▶ Your task:
Copy out each line containing "block" from the entries below.
╭──
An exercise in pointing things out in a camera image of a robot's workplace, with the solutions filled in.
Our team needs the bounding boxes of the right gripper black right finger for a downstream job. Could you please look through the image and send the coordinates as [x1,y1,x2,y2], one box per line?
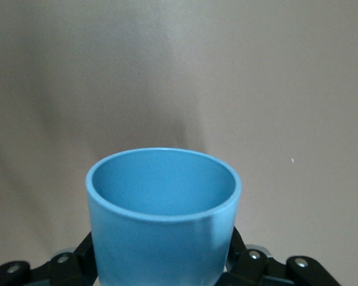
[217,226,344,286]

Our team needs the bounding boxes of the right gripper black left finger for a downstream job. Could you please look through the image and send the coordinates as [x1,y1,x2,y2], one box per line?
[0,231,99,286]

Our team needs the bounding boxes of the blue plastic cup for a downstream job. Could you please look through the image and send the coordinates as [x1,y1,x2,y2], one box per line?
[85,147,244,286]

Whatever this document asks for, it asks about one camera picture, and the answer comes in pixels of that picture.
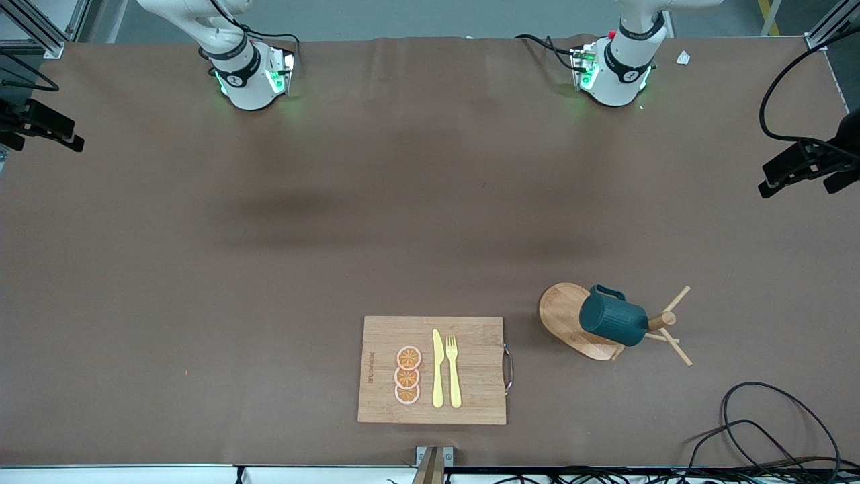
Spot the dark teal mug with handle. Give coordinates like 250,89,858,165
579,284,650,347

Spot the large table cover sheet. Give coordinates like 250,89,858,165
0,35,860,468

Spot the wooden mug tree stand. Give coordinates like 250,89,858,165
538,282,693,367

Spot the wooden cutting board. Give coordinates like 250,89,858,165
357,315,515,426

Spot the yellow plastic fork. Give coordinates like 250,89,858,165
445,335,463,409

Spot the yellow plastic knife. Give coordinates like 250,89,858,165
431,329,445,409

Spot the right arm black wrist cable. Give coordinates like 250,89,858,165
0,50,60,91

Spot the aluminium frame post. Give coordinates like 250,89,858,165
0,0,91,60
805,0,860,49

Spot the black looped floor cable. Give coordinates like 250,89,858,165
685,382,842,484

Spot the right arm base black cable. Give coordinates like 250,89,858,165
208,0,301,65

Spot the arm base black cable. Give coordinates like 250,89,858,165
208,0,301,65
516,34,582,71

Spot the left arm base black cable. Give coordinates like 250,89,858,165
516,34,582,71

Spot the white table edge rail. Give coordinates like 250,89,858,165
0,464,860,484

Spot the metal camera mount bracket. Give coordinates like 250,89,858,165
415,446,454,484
╰──
╭──
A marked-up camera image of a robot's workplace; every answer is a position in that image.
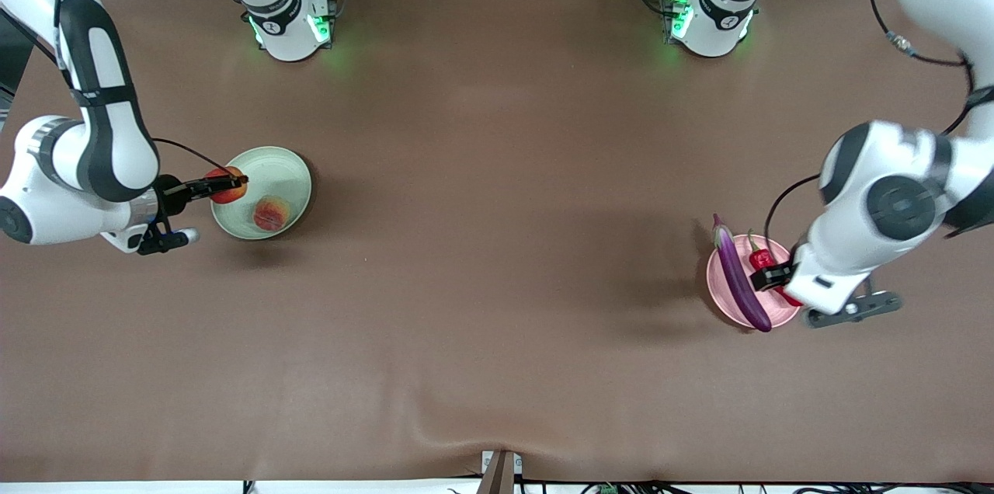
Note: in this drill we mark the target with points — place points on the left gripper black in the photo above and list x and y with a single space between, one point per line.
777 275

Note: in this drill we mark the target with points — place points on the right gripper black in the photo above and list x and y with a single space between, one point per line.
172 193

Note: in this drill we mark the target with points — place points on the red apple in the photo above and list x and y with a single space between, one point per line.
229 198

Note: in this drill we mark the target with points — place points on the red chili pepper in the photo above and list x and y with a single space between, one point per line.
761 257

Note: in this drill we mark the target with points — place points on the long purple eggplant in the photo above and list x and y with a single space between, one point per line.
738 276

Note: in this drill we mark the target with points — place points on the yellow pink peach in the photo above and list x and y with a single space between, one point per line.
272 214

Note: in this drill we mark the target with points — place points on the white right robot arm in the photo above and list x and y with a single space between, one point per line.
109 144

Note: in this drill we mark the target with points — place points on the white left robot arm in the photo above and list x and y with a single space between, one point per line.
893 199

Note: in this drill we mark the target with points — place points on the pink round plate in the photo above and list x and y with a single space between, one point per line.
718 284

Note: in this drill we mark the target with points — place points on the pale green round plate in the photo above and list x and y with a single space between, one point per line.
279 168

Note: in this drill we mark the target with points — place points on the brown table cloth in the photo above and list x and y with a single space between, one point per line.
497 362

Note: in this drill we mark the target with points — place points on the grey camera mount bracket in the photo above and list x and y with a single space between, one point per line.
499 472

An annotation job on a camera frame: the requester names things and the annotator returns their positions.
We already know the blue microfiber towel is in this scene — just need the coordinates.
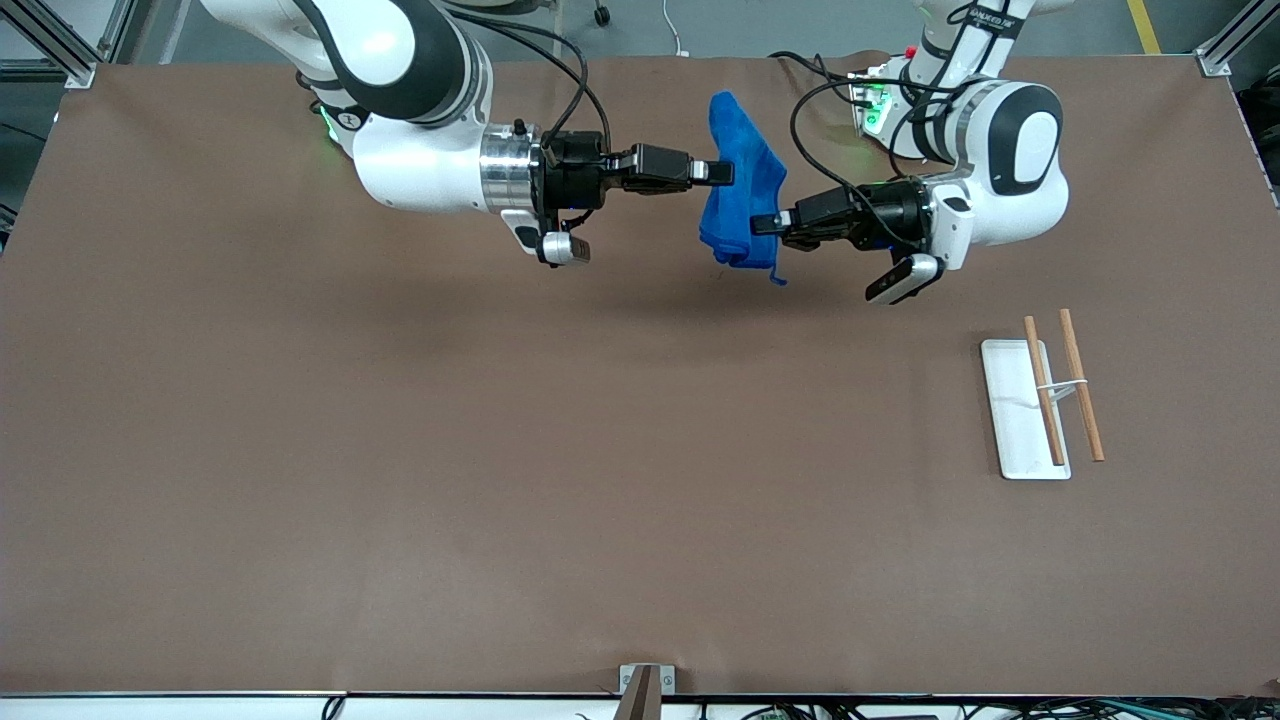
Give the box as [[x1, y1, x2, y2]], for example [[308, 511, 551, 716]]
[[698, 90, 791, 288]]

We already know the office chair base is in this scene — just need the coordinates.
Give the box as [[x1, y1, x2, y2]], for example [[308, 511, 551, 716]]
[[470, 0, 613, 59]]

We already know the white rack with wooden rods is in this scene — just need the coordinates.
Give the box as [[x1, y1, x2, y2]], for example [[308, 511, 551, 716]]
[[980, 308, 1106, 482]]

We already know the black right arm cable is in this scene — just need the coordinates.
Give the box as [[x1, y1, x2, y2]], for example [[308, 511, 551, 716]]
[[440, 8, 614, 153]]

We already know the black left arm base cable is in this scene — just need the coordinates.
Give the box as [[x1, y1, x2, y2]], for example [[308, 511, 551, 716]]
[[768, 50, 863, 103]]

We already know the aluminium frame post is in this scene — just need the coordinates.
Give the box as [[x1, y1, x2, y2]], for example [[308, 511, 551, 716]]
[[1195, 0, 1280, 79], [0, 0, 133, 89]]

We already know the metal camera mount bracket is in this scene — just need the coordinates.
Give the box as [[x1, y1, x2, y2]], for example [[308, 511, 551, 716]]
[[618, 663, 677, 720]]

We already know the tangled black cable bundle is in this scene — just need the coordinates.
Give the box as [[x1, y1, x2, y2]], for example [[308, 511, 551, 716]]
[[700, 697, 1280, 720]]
╰──
╭──
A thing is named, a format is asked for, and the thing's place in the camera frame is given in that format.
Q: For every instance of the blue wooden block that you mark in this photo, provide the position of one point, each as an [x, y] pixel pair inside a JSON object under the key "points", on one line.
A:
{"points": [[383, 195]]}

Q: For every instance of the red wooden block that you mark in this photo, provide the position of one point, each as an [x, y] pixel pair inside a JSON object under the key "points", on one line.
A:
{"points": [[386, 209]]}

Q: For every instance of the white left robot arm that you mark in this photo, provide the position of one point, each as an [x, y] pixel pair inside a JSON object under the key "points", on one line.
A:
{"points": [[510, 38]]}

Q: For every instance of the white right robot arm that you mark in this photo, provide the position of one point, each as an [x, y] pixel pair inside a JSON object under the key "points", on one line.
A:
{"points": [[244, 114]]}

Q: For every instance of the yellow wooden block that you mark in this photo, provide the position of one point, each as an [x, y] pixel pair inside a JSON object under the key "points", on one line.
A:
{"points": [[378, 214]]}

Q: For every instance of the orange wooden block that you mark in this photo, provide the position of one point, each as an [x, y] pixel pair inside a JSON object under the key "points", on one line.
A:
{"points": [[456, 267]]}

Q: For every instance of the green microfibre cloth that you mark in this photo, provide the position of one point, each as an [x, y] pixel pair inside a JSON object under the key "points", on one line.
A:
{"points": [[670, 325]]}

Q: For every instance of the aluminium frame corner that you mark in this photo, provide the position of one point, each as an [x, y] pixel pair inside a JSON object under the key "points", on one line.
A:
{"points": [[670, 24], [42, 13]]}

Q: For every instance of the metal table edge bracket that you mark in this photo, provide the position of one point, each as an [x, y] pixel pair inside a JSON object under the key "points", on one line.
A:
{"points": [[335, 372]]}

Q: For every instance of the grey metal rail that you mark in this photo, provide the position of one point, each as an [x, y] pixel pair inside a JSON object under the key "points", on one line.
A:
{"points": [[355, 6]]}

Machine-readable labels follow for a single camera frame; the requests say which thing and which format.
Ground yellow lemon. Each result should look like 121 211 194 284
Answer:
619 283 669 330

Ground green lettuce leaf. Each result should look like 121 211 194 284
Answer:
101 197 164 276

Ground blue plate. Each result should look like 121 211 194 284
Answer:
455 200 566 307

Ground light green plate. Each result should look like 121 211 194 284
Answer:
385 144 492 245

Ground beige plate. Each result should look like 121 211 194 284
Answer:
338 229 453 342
╰──
▶ Answer for the task:
Q: For every instance of the blue wooden block that you mark in this photo, provide the position of one point, each as an [x, y] pixel pair inside a JSON object under the key "points", on one line.
Q: For every instance of the red wooden block that you mark in this photo, provide the position of one point, each as an [x, y] pixel pair inside a JSON object under the key "points", on one line.
Q: For every instance of the yellow wooden block that you mark in this photo, provide the position of one point, each as an [x, y] pixel pair inside a JSON object under the key "points", on one line.
Q: For every instance of the orange wooden block that you mark in this photo, provide the position of one point, each as an [x, y] pixel pair inside a JSON object under the key "points", on one line.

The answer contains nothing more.